Now, the issue before us is what economic activities (or non-activities) the Commerce Clause empowers the feds to regulate, and the Supreme Court has used an expansive – and, yes, expanding – interpretation of that clause for close to 75 years.

Balko, like his fellow libertarians, and, less consistently, conservatives, doesn’t like that interpretation, which is his right. But it is nevertheless what’s known as a “super-precedent” – jurisprudence that’s been tested and affirmed in a not one or two, but a series of cases decided by the courts over the years.

Until maybe 20 or 30 years ago, the idea that judges should, accept in very rare cases, defer to precedent was a key tenet of judicial conservatism. That’s changed somewhat with the right’s focus on “originalism” – the idea that justices should try to glean the original intent of the Framers and put a little less emphasis on upholding precedent. (That shift is why, ironically, when one defines “judicial activism” as a willingness to overturn past rulings, conservative justices have been shown to be far more activist than liberals in recent times.)

So, a shorter answer, speaking as just one lefty, is that I accept any constraints on the government that the Supreme Court, guided, as it should be, not only by the text of the Constitution but also by past precedent– and checked by the states and the executive and legislative branches via the amendment process — holds to be legitimate.

Scott Lemieux on Balko:

Well, I don’t really see the Bill of Rights as a mere aside; these limitations are very important. But that said, to play the mild contrarian I don’t actually have any objection to U.S. v. Lopez. When a statute is not a regulation of economic activity, has no jurisdictional hook, has no necessary connection to a broader regulatory regime, and Congress can’t be bother to explain what the connection to interstate commerce is or why federal action is necessary…I don’t really have a problem with the Supreme Court ruling the statue as beyond Congress’s authority. And while I disagree with United States v. Morrison, this is primarily because I strongly reject the narrow conception of Congress’s enforcement power under Section 5 of the 14th Amendment. I have no problem saying that the commerce clause limits federal ability to intervene in purely local crime enforcement.

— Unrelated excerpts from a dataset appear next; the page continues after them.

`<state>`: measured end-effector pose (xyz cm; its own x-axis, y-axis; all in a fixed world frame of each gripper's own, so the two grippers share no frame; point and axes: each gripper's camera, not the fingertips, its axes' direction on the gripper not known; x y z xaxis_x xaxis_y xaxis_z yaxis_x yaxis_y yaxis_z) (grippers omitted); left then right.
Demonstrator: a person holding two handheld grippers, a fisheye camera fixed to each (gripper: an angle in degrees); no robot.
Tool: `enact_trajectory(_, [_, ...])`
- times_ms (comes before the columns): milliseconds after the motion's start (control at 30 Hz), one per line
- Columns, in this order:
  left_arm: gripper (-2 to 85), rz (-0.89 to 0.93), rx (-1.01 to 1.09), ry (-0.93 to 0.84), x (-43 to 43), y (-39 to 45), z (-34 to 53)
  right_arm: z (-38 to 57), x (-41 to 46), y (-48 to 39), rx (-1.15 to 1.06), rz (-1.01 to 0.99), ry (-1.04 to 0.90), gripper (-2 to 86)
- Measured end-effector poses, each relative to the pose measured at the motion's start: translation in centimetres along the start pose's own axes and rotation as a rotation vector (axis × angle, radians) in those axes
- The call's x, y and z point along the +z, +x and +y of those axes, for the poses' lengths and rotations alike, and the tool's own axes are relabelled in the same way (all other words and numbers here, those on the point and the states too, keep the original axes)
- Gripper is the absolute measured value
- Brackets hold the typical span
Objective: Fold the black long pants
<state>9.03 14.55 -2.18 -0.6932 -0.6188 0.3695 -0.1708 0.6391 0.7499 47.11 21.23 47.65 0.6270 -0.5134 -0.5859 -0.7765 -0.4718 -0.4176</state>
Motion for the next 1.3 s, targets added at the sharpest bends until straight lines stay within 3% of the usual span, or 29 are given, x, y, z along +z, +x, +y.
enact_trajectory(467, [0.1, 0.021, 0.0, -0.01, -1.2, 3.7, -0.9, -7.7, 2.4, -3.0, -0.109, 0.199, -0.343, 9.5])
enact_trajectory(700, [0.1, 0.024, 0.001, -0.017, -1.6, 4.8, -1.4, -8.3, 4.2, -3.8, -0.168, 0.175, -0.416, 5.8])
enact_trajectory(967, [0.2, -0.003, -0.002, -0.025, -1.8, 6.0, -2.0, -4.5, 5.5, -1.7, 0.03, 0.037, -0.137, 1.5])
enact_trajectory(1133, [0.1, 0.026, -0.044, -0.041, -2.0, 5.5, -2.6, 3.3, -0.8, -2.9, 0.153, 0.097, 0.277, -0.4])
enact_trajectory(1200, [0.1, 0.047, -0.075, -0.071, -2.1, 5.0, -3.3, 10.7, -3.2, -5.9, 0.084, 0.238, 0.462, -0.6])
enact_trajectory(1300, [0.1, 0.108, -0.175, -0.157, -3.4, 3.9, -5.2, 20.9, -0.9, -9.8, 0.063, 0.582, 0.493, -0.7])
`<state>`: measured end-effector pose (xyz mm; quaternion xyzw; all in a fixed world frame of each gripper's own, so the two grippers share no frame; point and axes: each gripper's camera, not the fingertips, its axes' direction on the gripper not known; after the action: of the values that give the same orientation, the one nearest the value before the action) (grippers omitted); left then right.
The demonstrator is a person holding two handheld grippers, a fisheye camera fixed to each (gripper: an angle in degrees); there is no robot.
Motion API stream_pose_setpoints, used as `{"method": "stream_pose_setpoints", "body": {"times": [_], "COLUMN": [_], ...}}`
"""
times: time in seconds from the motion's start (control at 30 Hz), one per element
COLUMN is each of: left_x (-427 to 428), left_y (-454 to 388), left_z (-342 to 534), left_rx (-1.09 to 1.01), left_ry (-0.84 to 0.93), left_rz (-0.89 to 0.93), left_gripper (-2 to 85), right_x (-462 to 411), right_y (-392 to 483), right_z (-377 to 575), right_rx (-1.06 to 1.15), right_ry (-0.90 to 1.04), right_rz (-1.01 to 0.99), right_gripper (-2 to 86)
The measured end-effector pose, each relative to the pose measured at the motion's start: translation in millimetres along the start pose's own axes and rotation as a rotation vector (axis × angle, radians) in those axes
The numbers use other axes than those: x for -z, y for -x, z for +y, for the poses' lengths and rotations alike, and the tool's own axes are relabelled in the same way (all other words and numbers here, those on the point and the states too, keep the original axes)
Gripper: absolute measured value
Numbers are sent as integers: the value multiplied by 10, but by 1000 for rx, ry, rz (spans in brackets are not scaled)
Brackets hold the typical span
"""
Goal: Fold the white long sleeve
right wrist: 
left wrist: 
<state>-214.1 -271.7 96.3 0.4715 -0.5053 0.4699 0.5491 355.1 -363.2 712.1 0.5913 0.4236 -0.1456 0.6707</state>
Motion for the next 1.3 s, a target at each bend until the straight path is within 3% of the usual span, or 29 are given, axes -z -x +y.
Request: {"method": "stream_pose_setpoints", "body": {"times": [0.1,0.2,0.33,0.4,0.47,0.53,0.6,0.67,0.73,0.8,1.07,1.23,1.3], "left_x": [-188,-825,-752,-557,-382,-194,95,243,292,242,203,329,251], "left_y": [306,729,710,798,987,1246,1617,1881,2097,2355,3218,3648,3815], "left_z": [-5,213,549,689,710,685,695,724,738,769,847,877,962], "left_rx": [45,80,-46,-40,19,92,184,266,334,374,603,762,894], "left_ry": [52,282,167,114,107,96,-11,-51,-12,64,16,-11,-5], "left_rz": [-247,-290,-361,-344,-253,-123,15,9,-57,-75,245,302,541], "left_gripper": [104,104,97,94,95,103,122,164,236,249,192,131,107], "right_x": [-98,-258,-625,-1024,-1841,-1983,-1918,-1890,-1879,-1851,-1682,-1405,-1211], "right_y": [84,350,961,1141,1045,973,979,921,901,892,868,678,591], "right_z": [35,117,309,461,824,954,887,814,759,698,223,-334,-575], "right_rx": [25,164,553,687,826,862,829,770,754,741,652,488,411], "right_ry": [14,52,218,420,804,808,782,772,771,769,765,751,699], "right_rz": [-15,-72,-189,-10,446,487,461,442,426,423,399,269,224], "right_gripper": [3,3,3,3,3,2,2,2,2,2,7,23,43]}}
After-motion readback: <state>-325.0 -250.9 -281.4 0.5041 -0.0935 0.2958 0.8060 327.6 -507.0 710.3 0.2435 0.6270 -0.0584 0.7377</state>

Now, I assume the libertarian response will be that this isn’t much, and…this is right. I don’t think in a modern industrial economy there’s any point in the Supreme Court trying to make distinctions between “local” and “national” economic regulations.

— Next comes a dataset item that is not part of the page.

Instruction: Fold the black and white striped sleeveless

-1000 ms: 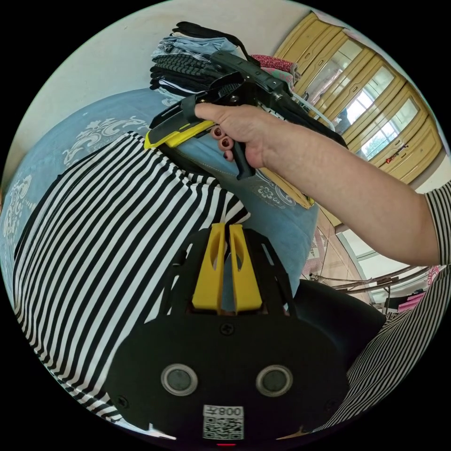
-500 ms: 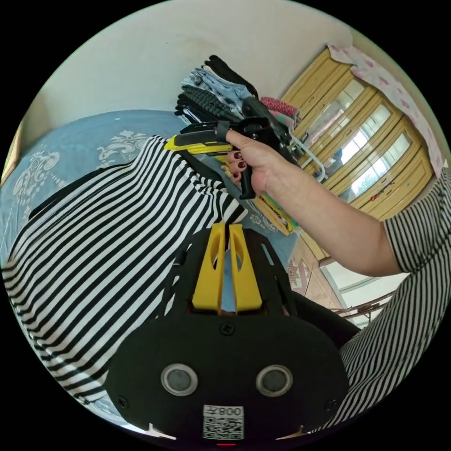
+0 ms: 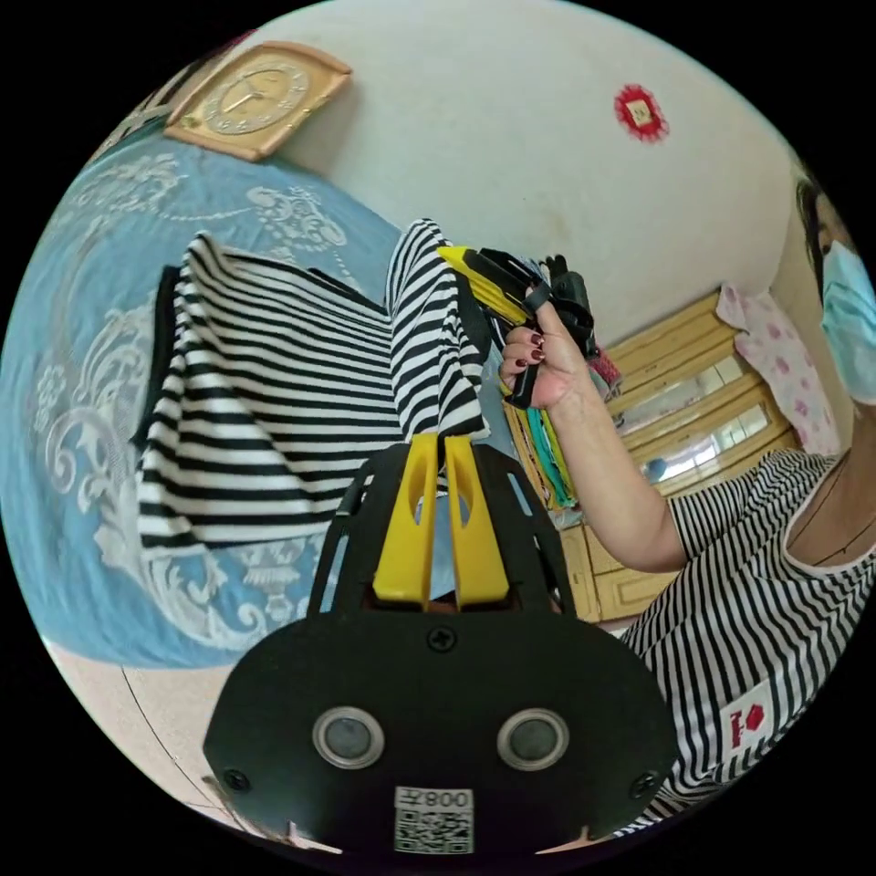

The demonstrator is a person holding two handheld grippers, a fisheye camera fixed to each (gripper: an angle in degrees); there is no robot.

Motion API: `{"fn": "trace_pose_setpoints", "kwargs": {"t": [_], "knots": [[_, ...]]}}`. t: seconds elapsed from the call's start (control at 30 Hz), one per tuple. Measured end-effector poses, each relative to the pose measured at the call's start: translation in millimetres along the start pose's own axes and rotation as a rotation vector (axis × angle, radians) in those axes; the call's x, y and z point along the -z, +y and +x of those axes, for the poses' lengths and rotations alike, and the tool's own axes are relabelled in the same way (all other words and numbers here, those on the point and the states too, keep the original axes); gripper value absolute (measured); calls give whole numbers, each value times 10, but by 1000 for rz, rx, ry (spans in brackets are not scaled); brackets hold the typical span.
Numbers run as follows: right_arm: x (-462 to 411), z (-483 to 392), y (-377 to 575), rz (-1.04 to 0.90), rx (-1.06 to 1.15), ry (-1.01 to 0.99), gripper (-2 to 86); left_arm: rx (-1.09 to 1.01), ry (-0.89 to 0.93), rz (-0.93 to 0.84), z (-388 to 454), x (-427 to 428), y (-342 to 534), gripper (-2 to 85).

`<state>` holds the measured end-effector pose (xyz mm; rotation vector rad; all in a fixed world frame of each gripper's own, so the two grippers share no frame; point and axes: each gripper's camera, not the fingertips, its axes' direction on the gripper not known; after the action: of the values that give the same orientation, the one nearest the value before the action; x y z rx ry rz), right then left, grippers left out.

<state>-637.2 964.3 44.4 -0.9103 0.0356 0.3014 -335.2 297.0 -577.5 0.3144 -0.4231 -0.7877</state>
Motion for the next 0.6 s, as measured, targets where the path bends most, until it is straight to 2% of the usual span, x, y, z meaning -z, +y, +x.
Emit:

One thing I would add, though, is that saying that the Court should not strike down economic regulations under a narrow interpretation of the Commerce Clause is not to say that the power of Congress is unlimited. As many of you know, Madison did not feel that “parchment barriers” were the most important protection against excessive government. Rather, he felt that an institutional design featuring multiple veto points was the central protection. And, in fact, Madisonian institutions have been effective — from my non-libertarian perspective, often much too effective — in limiting the authority of the federal government to regulate the economy. I think these limits are (more than) sufficient, and having the courts try to apply a conception of economic powers more meaningful in an 18th-century agrarian economy doesn’t make any sense.